• Data records:

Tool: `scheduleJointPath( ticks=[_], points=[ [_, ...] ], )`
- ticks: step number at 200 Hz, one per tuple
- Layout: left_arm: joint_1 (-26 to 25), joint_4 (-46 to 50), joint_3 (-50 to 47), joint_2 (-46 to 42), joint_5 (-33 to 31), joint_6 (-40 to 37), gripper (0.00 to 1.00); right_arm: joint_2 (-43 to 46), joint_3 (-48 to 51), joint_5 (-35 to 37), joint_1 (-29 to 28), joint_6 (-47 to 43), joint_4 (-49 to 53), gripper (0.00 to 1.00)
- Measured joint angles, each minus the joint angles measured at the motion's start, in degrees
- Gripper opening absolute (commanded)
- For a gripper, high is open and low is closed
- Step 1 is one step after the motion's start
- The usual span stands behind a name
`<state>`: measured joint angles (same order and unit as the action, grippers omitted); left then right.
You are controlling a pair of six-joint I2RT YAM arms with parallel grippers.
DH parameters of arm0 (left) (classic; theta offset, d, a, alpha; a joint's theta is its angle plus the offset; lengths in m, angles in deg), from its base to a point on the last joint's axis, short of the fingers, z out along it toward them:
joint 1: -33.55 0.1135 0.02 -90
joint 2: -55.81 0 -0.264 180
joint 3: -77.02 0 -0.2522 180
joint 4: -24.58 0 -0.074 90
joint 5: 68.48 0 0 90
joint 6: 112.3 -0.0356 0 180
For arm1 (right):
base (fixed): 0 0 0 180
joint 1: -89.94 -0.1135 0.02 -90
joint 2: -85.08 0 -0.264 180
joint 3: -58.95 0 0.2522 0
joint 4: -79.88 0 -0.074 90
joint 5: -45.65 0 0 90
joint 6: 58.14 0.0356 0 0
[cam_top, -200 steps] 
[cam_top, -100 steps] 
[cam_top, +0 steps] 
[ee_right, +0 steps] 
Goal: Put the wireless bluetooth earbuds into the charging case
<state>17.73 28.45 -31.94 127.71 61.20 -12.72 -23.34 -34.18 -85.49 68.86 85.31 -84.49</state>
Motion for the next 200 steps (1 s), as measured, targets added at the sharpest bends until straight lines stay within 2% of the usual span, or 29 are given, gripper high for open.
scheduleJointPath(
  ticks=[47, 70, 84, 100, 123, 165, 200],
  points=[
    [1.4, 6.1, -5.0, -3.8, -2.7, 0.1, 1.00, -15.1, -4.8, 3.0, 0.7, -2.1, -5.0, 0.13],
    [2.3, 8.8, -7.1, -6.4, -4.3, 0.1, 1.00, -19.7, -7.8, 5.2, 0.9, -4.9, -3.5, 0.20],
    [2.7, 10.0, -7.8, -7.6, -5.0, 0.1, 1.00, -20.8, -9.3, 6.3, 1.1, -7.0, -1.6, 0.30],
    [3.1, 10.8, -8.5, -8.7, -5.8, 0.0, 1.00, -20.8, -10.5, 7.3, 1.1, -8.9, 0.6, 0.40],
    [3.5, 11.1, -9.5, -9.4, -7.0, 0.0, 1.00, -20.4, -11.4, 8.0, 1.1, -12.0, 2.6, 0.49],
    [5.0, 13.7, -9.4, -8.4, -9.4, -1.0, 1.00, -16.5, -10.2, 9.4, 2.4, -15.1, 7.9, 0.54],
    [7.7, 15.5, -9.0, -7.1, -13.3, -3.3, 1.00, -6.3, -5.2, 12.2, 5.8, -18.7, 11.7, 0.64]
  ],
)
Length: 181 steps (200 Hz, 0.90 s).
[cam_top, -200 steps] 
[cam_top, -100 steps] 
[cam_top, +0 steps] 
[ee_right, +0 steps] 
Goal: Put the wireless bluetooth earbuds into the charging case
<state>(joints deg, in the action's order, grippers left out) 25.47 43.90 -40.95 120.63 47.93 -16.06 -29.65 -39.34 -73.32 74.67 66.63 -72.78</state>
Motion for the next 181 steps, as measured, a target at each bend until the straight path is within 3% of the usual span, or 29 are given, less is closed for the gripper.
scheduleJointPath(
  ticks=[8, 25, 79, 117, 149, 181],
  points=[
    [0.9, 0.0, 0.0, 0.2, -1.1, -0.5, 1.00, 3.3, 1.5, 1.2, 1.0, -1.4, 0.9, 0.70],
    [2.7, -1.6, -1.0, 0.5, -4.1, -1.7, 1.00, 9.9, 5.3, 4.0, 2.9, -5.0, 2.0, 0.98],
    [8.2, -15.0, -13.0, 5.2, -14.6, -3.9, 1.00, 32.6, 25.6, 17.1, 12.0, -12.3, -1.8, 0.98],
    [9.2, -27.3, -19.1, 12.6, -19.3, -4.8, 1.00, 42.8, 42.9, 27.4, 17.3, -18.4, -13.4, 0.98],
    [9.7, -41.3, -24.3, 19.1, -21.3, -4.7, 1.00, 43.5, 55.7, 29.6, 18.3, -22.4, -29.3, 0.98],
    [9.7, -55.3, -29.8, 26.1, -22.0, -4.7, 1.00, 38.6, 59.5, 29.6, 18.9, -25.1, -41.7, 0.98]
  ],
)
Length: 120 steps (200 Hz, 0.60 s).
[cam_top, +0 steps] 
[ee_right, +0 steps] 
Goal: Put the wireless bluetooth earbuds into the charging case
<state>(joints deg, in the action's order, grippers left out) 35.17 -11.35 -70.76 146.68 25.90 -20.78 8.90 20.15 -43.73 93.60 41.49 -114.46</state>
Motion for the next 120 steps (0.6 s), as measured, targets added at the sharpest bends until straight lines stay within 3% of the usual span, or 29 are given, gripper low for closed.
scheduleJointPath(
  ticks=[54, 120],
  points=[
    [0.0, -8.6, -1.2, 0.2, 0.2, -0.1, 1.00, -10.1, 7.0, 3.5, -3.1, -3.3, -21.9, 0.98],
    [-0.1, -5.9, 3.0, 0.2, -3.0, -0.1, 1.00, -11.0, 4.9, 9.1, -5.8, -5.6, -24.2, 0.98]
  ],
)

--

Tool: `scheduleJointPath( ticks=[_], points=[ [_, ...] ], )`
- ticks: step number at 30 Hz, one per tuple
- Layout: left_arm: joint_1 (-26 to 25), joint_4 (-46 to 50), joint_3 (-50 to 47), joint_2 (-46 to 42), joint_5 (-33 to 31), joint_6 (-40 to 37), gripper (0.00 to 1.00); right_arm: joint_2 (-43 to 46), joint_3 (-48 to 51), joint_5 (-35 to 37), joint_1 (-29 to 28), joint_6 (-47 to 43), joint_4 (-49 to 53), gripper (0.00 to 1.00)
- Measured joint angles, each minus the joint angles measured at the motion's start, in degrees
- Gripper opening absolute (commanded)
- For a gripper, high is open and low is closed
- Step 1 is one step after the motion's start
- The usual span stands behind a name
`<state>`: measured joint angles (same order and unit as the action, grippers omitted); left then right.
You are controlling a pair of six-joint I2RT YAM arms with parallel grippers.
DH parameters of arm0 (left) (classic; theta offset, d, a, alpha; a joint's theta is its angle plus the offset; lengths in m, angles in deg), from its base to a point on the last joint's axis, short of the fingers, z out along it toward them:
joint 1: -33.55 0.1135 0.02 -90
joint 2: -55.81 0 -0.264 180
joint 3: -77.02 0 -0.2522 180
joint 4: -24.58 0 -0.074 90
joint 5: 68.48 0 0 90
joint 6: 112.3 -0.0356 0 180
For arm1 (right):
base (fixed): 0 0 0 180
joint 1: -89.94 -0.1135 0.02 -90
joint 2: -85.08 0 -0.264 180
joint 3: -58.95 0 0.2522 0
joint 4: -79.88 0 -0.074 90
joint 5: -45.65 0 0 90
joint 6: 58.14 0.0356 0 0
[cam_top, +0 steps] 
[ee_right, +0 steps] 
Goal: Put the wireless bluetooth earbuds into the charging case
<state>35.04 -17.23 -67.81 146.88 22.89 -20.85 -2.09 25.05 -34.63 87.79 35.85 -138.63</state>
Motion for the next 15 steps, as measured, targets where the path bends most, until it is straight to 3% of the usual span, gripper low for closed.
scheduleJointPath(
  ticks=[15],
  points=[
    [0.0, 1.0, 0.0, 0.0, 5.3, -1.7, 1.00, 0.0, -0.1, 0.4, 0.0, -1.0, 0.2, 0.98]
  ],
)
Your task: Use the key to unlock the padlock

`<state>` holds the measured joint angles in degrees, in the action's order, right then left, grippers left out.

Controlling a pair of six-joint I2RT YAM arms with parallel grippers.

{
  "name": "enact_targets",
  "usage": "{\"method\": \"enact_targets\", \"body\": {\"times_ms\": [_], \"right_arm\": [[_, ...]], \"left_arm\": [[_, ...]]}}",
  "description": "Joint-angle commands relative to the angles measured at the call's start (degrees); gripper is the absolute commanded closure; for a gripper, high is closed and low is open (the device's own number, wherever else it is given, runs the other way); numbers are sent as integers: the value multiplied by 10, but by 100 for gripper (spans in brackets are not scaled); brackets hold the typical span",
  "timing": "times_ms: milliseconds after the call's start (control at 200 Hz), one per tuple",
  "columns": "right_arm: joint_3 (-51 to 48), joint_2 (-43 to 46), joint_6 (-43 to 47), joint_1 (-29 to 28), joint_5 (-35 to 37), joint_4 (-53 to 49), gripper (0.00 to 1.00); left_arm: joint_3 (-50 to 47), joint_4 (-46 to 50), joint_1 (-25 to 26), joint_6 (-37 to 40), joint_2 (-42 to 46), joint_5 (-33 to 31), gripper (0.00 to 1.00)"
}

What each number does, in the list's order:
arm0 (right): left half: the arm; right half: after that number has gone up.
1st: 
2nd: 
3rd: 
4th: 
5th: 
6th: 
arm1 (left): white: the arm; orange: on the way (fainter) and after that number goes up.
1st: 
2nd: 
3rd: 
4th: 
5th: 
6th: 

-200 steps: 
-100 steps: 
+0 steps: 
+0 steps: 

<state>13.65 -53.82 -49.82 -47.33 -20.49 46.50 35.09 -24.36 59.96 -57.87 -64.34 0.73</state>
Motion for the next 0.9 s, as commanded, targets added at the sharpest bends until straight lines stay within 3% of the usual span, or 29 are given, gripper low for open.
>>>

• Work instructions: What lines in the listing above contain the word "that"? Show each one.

• The completed task:
arm0 (right): left half: the arm; right half: after that number has gone up.
arm1 (left): white: the arm; orange: on the way (fainter) and after that number goes up.

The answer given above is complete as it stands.